Happy to open a new Issue on this if you'd prefer.

Yes please do open a new issue, I will add this comment on that issue.

I'm pretty certain we'd like to avoid eval expressions of relations. I think what would be much more accessible would be functional forbiddens and conditionals that allow you to perform such operations in a python function.

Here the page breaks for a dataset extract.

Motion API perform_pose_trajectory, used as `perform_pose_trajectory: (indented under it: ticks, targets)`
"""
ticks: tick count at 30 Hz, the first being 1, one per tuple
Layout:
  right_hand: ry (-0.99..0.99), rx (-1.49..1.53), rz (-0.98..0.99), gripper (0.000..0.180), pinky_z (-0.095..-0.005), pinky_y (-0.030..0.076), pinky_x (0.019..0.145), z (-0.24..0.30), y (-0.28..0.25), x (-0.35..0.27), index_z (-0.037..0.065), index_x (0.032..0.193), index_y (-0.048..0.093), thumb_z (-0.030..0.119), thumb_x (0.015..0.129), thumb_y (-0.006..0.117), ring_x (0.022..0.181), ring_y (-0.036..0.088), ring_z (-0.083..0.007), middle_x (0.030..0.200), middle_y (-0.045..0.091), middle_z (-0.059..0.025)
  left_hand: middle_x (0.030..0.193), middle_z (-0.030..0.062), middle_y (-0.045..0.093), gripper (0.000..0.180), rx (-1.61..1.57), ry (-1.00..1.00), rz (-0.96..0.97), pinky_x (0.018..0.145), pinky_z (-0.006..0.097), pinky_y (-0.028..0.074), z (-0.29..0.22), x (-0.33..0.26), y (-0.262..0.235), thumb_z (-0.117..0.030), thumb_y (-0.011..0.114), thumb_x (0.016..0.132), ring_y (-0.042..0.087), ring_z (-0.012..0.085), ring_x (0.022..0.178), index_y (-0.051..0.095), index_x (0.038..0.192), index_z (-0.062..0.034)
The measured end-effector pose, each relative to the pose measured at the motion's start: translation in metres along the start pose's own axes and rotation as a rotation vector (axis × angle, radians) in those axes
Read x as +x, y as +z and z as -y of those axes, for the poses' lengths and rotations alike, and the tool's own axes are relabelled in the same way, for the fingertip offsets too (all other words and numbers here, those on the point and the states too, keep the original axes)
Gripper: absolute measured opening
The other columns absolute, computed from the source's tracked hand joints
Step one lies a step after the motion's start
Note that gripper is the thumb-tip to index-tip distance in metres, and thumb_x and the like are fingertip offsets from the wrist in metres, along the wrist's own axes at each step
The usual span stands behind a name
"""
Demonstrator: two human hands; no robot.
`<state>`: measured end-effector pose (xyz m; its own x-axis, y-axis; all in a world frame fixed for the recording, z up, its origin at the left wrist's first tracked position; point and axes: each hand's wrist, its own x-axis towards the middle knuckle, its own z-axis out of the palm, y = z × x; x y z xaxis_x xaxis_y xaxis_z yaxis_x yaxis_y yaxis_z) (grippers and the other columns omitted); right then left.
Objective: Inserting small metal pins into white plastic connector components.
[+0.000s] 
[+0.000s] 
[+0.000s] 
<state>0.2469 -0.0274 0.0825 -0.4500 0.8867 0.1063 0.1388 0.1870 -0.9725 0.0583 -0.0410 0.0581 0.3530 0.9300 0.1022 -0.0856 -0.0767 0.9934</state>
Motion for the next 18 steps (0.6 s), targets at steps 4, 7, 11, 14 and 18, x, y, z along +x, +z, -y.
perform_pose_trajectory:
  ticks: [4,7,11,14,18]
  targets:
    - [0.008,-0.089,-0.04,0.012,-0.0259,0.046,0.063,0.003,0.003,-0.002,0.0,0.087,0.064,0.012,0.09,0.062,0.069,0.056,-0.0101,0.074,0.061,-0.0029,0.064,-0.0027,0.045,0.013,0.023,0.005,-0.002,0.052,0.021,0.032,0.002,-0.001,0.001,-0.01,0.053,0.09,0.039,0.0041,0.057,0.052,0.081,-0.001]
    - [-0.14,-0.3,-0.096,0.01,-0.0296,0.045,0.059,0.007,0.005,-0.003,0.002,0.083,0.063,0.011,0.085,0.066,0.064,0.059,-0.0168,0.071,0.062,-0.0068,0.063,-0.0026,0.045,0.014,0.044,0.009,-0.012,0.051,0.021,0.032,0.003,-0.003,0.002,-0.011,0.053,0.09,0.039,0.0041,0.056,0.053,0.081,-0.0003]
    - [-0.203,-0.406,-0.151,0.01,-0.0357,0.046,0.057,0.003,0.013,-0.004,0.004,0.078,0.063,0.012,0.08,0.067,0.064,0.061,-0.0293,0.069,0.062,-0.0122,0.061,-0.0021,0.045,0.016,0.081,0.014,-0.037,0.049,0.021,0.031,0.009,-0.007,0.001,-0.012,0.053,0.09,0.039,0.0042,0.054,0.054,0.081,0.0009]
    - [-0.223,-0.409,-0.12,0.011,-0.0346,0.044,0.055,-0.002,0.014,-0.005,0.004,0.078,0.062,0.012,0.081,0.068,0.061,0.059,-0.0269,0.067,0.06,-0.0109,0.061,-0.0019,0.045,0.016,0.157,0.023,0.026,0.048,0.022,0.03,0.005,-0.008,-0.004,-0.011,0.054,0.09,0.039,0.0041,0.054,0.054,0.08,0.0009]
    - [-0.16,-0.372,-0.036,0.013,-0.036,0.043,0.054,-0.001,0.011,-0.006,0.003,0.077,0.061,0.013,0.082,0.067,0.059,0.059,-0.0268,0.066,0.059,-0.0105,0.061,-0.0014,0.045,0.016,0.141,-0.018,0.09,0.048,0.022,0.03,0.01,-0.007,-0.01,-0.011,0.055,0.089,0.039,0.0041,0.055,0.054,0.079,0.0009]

# Not fleshed out but a rough idea
class MyForbidden(FunctionalForbidden):

    def __init__(self, ...): # Not sure what is required in signature.
        super.__init__(required_things)
        # Set user specific things
        
    # Min required
    def is_valid(self, values: dict[str, Any]) -> None:
        buffer_size = values.get("buffer_size_mb")
        vm_ram_gb = values.get("vm_ram_gb")
        if buffer size is None or vm_ram_gb is None:
        	return True  # Forbiddens are valid if their hyperparameters are not active
        return buffer_size < vm_size_gb * 1024
        
    # Option to @override other methods so they don't rely on
    # converting to the above, i.e. work on vectorized space.
    def is_valid_vector(self, ...) -> None:
    	...

Why it wasn't possible before:

  • Probably Cython
  • Serialization
  • Prevents all sorts of speed optimizations which are important for Bayesian Optimization optimizers (i.e. SMAC) who need to generate thousands of valid random samples and random neighborhood of parameters, quickly, in order to evaluate which configuration would be the next best one to try. This is the original constraint and reason for Cythonizing the code.
    • As a side note, I've managed to make 2/3 of the benchmarked functions 3x faster and the other one is just as fast as the compiled Cython code at this point. I still would like to refactor the tests lastly, as they're pretty hard to read.

Why it's possible now:

  • Not Cython
  • We just accept that serialization will fail if functional conditionals/forbiddens are provided.
  • We just accept that if there are user provided functional conditions/forbiddens, this can be a performance bottleneck for fast target functions being optimized.